O vingativo
O amigo Marcus Vinícius está vivendo perrengue por ter
contratado mau profissional para reformar sua sala. Uma das paredes ficou parecida
com a superfície da Lua. Isso me fez lembrar um personagem curioso que marcou minha
infância, o Roberto.
Roberto era o típico “Faz tudo”, pedreiro, mexia com
hidráulica e eletricidade, mas o seu ofício principal era o de pintor. Era bom
no que fazia, buscava ser perfeccionista e trabalhou alguns anos na casa da
minha avó materna e na nossa. Negro, sem grande estatura nem corpo malhado, bonito,
simpático, sempre o sorrisão aberto. De vez em quando, era visto se engraçando
com alguma garotinha. Minha tia o provocava, ameaçava contar tais estripulias para
a mulher dele. Realmente, ele era casado com uma moça que até já estava
grávida. Sujeito boa onda. Só não levava desaforo para casa. De vez em quando,
se amuava com clientes que o destratavam, muitos o discriminando pela cor da
sua pele, um pé para brigas, distribuição de gritos e tapas. Depois, retomava o
bom humor de sempre. Mas seu espírito vingativo estava sempre alerta. Era mais complacente
com crianças, no caso, eu. Quando vinha à nossa casa, Roberto precisava ficar alerta
quanto à minha pequenina pessoa porque, não sei explicar a razão, eu vivia
aprontando. Coisa de petiz. Bastava ele chegar, trocar de roupa, vestir o
macacão e ir cuidar de algum serviço para eu planejar alguma traquinagem. Eu
costumava entrar no quartinho dos fundos sorrateiro para inspecionar seus
objetos. Catava alguma coisa e escondia pela casa. Podia ser o que fosse: documentos,
dinheiro, maço de cigarros, isqueiro... Algumas vezes, extrapolei na
brincadeira e joguei tudo dentro do vaso sanitário.

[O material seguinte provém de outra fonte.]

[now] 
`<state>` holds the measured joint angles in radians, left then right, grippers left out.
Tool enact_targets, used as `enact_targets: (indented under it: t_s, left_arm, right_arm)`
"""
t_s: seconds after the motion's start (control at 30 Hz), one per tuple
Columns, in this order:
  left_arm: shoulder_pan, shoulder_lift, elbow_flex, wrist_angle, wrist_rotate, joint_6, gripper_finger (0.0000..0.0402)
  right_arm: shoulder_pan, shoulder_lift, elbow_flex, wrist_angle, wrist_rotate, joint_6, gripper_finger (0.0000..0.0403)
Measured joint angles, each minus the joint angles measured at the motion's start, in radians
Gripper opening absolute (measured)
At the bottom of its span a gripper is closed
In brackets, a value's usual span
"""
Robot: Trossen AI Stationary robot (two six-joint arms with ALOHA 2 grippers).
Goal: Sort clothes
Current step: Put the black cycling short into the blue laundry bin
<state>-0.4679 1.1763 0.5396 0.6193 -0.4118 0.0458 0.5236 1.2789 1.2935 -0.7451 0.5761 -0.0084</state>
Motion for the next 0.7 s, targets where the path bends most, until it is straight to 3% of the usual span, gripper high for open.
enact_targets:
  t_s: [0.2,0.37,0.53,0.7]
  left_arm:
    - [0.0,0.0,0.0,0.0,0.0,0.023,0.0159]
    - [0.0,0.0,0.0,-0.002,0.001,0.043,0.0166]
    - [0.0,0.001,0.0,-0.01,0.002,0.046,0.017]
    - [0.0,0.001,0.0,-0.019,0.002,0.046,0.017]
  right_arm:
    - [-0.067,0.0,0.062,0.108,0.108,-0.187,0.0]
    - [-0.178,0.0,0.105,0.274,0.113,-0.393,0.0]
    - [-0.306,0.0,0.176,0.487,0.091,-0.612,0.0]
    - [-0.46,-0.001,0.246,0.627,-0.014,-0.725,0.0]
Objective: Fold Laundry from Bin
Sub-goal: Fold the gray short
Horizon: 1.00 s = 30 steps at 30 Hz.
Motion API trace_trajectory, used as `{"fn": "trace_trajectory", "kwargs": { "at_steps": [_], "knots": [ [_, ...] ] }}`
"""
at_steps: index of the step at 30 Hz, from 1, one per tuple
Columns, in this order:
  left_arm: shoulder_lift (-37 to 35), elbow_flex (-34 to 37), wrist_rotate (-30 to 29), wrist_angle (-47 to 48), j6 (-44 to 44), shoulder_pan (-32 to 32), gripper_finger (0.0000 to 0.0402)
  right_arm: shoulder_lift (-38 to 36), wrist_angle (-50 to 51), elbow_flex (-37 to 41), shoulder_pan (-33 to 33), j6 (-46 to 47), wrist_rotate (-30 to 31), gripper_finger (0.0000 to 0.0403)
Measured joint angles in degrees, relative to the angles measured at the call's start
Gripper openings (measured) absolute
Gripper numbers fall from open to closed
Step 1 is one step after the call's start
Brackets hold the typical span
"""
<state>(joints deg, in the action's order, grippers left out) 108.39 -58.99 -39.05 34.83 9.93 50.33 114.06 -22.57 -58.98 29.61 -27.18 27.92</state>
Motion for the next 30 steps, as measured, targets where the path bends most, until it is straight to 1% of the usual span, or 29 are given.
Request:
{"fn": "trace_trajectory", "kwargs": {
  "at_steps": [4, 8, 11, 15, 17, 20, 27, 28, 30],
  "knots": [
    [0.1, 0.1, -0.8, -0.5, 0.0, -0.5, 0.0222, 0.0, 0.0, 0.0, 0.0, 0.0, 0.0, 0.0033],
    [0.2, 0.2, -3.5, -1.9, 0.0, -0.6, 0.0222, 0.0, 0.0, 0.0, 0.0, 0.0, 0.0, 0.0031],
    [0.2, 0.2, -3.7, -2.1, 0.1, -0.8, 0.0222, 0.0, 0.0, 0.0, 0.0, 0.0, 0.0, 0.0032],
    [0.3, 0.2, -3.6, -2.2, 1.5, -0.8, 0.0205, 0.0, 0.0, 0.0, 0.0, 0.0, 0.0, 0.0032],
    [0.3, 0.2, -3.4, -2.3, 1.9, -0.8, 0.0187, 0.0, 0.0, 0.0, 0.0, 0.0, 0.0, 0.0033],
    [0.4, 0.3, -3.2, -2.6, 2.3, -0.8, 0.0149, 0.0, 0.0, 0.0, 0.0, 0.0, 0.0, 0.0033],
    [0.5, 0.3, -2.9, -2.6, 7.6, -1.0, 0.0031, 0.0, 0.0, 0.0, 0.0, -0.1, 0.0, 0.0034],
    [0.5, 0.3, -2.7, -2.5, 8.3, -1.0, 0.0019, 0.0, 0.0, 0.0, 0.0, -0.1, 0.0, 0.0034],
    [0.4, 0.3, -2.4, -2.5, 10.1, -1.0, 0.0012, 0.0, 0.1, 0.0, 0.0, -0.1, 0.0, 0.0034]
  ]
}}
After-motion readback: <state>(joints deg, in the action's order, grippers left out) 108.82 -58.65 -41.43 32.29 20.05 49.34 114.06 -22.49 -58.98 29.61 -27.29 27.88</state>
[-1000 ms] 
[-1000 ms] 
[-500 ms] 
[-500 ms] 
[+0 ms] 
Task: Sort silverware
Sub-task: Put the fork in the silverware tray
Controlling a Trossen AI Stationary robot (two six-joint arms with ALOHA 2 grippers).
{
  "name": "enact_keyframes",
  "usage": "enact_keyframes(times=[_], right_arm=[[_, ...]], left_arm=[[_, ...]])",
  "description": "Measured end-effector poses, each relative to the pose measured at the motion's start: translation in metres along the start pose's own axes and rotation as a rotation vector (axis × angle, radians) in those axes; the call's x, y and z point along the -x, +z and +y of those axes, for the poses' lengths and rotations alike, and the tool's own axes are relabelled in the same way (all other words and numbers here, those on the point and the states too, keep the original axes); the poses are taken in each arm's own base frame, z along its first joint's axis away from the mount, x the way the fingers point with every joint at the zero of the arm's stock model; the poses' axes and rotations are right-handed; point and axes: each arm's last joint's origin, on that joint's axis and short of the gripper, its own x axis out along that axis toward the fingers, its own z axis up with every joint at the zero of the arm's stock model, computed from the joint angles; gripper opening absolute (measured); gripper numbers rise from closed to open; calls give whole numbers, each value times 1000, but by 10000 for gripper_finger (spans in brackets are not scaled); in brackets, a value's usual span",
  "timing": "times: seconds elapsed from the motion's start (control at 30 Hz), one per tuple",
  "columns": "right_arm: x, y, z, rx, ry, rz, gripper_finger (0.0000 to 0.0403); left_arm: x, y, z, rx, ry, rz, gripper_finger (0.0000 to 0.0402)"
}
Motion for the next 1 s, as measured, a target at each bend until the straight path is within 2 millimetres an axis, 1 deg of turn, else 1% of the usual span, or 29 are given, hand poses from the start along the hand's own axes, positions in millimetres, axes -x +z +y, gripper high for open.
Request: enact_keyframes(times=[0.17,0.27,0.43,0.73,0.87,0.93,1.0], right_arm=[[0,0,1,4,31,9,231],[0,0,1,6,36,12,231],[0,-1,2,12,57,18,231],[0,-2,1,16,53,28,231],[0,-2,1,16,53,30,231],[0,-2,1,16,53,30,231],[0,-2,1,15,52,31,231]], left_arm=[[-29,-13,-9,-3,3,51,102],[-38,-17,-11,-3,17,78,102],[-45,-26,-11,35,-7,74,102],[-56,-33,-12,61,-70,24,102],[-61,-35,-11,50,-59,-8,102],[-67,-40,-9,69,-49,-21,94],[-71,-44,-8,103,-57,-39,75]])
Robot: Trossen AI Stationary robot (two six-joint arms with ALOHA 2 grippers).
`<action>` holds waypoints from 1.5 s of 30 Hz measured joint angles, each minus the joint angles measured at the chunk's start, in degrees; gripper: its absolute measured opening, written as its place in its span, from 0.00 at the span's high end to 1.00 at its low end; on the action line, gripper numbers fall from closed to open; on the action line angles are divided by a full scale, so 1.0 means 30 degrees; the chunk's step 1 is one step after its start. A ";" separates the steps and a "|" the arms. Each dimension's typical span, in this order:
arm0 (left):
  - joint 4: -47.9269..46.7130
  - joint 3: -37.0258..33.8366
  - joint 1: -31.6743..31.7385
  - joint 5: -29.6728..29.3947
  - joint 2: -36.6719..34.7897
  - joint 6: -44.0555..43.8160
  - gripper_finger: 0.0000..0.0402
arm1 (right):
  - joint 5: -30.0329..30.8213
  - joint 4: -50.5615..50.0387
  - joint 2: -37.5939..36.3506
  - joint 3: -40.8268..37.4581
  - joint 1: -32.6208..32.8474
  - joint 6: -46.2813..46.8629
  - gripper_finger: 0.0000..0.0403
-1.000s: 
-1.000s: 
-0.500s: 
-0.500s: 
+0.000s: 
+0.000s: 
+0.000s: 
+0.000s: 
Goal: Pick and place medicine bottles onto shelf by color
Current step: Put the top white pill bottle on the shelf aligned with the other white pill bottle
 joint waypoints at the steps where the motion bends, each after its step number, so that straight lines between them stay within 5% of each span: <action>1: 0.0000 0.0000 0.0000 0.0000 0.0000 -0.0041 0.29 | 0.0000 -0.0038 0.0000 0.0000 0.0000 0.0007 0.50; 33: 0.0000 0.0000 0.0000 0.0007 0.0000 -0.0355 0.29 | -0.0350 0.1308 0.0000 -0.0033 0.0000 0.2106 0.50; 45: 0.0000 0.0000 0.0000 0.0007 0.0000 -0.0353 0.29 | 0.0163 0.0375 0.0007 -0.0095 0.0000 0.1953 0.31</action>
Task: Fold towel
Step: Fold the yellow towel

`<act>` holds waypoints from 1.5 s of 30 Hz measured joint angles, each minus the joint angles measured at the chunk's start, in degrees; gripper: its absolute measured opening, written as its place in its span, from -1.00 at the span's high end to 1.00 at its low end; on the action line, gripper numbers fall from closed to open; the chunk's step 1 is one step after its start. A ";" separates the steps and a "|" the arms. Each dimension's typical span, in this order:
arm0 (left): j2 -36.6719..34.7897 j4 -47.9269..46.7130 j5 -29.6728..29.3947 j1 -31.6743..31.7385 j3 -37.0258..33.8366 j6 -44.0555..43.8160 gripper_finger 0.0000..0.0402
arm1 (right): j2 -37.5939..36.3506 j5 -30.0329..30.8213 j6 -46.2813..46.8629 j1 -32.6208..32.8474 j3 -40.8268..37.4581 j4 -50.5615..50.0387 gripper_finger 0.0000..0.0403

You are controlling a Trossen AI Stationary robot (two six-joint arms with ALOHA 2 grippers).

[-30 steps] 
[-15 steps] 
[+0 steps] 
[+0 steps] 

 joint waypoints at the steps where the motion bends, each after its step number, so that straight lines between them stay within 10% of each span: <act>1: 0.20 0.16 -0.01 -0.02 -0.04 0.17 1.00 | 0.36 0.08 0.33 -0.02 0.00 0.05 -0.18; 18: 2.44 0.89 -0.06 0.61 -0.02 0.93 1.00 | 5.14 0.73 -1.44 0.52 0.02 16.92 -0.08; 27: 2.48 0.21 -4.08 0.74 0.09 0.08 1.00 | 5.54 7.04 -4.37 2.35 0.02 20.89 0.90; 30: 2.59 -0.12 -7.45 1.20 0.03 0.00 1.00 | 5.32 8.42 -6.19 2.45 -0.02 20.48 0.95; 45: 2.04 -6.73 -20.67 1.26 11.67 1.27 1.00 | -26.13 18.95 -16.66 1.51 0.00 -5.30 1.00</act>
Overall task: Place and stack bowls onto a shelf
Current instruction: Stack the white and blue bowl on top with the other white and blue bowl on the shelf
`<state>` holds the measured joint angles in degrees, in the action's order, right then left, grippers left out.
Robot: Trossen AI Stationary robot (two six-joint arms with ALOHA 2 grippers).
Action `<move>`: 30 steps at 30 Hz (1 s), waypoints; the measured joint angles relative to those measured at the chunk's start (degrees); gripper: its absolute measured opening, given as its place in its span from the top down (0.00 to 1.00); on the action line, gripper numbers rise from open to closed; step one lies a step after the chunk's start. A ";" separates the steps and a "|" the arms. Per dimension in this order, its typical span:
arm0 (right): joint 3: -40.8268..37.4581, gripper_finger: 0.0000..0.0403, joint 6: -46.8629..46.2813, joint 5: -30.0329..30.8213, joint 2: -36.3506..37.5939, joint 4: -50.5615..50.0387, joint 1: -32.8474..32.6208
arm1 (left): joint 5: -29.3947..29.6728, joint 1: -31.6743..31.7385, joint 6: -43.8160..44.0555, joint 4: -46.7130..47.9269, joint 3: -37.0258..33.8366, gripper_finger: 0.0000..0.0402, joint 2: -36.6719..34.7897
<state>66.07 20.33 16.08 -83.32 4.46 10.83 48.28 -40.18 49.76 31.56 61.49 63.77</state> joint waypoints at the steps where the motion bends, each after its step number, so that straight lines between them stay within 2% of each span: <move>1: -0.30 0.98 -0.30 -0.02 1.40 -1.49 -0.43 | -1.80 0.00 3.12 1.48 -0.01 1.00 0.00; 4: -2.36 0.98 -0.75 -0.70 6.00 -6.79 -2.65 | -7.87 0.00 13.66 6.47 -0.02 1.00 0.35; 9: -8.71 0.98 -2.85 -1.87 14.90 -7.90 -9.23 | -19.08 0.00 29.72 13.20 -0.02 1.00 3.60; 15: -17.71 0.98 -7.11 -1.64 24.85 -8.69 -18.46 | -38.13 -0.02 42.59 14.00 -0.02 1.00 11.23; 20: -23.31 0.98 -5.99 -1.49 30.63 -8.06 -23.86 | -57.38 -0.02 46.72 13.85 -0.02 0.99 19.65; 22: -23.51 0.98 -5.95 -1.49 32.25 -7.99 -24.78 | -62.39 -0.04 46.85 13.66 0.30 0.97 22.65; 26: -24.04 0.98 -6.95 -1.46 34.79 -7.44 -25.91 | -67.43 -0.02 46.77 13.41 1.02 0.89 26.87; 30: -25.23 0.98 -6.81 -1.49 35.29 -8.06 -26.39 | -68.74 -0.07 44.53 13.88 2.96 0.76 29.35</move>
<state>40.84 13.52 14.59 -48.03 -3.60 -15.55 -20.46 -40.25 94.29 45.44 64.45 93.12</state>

Ele se desesperava com as repetidas travessuras, mas
tinha simpatia por mim.
Uma vez, Roberto resolveu se vingar e me entregou uma
lagartixa enorme morta e já seca. Agarrei aquele presente todo feliz e fui
mostrar para minha mãe na sala. Eu ia apertando aquilo com meus dedos, fazendo
estalar.
- Mãe! Olha o que eu ganhei do Roberto!
Ela me obrigou a jogar aquilo no lixo e lavou minhas
mãos com álcool.
Em outra ocasião, o regalo foi uma barata. Nunca me
assustei com tais seres e logo repetia os malfeitos. Roberto era figuraça, dessas
pessoas que passam pela vida da gente e, sem que se saiba explicar, desaparecem
para sempre.
Numa das últimas vezes em que o vi, andava irritado
com uma cliente. Segundo ele, era uma granfina metida a besta, prestes a se
mudar para um apartamento novo, que o contratara para pintar a sala. Queria que
fosse tudo na cor gelo. Ele fez a pintura, concluiu a tarefa rápido. Quando a
mulher veio conferir, se desagradou. Classificou como porcaria e o tratou
abaixo de cachorro. Exigiu que refizesse o serviço, porém, que se mudasse. Resolveu
que o ambiente deveria ser todo em creme.
Roberto providenciou o galão da referida tinta e fez a
repintura.
Porém, na hora do acerto de contas, a pedante olhou
tudo e se enfureceu:
- Você quer que eu lhe pague por esta merda? Olha só a
parede! Manchada, suja. Só me falta pintar igual a sua cara! Mereço uma bosta
dessas?
Ele ouviu aquilo quieto e corando de ódio pelo
escancarado preconceito. Prometeu refazer mais uma vez e colocar no jeito que
ela merecia.
Saiu decidido até a loja de tintas e comprou novo
galão.
Dois dias depois, mandou recado para a cliente
dispensando o pagamento e dizendo:
- Pensei bem e resolvi pintar igual a minha cara.
A mulher correu ao apartamento para conferir e
constatou assombrada: a sala fora toda pintada de preto.